--- Work to complete ---
Transcribe word for word the lines below from the line with "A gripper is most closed" through the line with "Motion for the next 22", ends included.

Raw data section start

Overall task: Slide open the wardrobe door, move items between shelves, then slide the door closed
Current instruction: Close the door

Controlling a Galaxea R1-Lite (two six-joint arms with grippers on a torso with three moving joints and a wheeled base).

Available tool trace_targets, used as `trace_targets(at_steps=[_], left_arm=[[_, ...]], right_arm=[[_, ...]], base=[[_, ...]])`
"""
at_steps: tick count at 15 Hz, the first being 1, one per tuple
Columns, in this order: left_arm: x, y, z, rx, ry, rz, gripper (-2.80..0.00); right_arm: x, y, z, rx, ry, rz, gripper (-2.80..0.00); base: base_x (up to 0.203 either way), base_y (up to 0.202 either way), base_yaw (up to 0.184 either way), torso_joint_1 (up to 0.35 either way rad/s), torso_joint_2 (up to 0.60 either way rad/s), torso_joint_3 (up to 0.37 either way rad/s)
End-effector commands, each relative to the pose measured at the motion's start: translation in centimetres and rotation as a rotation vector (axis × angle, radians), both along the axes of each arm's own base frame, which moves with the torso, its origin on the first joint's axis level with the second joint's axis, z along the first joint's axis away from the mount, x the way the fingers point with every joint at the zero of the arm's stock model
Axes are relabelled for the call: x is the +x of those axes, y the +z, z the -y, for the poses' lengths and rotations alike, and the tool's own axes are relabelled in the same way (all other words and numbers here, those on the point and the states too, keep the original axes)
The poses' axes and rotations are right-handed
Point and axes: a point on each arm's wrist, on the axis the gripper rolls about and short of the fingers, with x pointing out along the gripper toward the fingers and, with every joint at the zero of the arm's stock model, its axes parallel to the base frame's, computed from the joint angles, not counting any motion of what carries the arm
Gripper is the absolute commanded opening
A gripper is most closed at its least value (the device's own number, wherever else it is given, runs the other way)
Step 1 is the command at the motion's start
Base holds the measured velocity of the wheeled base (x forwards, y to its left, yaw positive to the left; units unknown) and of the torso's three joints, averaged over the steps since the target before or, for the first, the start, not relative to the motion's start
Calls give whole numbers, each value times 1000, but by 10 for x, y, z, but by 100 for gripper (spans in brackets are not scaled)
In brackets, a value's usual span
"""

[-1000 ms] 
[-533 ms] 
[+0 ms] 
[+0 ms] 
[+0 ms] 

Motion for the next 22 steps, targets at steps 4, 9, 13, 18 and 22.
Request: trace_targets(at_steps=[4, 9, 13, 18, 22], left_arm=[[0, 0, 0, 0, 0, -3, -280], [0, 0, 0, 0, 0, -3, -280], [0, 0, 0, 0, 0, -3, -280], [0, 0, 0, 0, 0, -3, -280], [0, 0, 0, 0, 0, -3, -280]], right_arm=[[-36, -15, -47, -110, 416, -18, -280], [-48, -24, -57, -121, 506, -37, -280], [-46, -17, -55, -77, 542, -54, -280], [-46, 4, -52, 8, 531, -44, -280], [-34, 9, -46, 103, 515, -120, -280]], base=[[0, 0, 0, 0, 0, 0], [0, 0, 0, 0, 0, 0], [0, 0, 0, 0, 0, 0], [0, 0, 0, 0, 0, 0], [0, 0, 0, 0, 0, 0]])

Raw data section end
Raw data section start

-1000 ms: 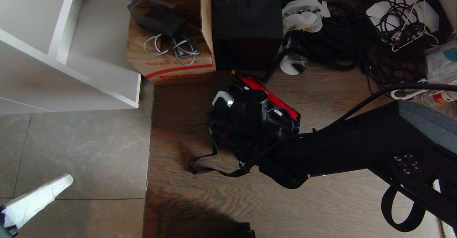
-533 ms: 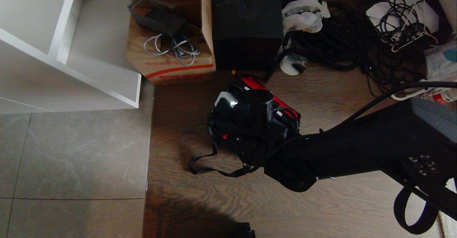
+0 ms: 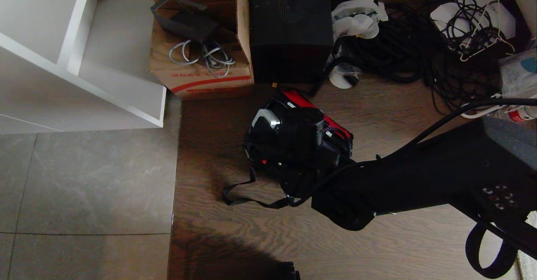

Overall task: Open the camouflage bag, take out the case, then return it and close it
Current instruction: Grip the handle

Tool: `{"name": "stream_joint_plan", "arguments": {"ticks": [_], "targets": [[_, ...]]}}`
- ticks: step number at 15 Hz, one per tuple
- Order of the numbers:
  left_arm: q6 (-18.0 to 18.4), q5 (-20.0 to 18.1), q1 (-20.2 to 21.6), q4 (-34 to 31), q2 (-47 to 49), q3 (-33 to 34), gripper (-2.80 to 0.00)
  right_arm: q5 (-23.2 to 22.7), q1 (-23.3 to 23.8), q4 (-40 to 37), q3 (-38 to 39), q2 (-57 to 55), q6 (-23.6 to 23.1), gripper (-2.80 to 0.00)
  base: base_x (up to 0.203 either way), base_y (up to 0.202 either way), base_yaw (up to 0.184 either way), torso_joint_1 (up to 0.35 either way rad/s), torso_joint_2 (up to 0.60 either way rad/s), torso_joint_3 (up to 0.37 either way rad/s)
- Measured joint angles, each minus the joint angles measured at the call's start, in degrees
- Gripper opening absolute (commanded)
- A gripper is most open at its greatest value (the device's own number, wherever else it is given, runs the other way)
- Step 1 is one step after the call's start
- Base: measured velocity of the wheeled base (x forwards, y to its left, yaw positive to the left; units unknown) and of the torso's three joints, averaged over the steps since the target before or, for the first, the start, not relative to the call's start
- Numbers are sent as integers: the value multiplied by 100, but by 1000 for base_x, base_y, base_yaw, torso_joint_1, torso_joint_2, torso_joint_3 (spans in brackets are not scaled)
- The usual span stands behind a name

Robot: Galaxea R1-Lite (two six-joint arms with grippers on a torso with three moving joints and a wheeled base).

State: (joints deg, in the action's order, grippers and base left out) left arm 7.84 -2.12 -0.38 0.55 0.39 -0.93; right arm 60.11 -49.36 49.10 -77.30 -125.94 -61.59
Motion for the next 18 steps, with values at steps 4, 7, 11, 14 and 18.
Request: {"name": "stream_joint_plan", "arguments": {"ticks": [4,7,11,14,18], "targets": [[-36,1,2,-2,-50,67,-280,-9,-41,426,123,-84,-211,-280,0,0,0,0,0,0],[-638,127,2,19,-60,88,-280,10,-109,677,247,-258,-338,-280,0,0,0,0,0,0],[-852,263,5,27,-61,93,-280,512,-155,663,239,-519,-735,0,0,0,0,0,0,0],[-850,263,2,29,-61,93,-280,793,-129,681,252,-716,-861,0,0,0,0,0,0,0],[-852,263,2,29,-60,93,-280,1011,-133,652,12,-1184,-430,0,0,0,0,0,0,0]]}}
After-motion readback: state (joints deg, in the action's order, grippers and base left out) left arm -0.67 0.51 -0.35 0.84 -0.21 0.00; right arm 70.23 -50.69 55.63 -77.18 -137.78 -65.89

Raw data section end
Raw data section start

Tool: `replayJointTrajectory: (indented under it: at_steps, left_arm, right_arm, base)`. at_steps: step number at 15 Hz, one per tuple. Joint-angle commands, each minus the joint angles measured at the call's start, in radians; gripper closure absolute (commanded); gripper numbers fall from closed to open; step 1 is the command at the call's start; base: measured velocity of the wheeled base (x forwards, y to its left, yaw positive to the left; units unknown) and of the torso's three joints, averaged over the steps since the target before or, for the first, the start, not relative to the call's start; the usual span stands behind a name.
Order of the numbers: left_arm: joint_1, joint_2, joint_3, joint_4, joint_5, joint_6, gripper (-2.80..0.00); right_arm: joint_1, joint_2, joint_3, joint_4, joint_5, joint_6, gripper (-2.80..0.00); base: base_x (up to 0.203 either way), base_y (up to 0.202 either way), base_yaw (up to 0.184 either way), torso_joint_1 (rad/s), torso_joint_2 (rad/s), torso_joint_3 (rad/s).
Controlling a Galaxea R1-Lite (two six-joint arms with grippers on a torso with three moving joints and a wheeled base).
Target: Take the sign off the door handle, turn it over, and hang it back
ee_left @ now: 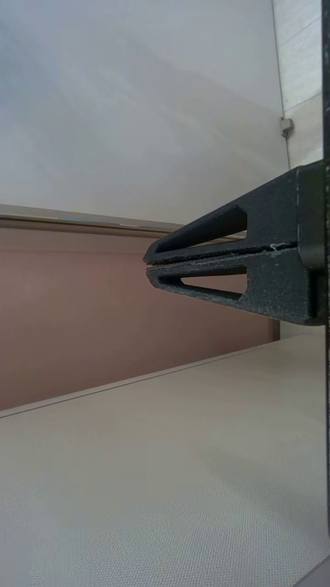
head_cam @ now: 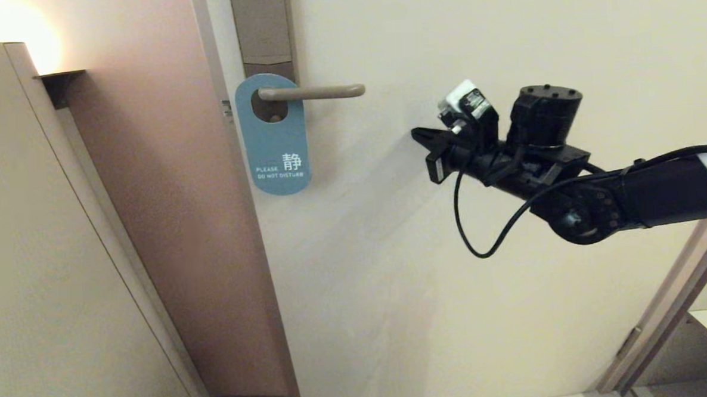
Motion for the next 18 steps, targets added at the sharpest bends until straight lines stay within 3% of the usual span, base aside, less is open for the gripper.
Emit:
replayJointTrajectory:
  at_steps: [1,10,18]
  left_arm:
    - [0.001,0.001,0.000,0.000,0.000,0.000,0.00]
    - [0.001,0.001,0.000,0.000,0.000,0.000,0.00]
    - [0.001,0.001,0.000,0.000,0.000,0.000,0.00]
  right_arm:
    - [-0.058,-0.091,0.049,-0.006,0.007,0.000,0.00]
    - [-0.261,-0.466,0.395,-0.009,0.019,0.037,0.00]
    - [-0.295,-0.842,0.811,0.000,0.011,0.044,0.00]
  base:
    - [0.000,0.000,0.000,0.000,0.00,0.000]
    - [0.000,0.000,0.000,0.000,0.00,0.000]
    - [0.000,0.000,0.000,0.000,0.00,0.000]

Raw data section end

--- Problem solution ---
A gripper is most closed at its least value (the device's own number, wherever else it is given, runs the other way)
Step 1 is the command at the motion's start
Base holds the measured velocity of the wheeled base (x forwards, y to its left, yaw positive to the left; units unknown) and of the torso's three joints, averaged over the steps since the target before or, for the first, the start, not relative to the motion's start
Calls give whole numbers, each value times 1000, but by 10 for x, y, z, but by 100 for gripper (spans in brackets are not scaled)
In brackets, a value's usual span
"""

[-1000 ms] 
[-533 ms] 
[+0 ms] 
[+0 ms] 
[+0 ms] 

Motion for the next 22 steps, targets at steps 4, 9, 13, 18 and 22.

Nothing more remains for this exercise.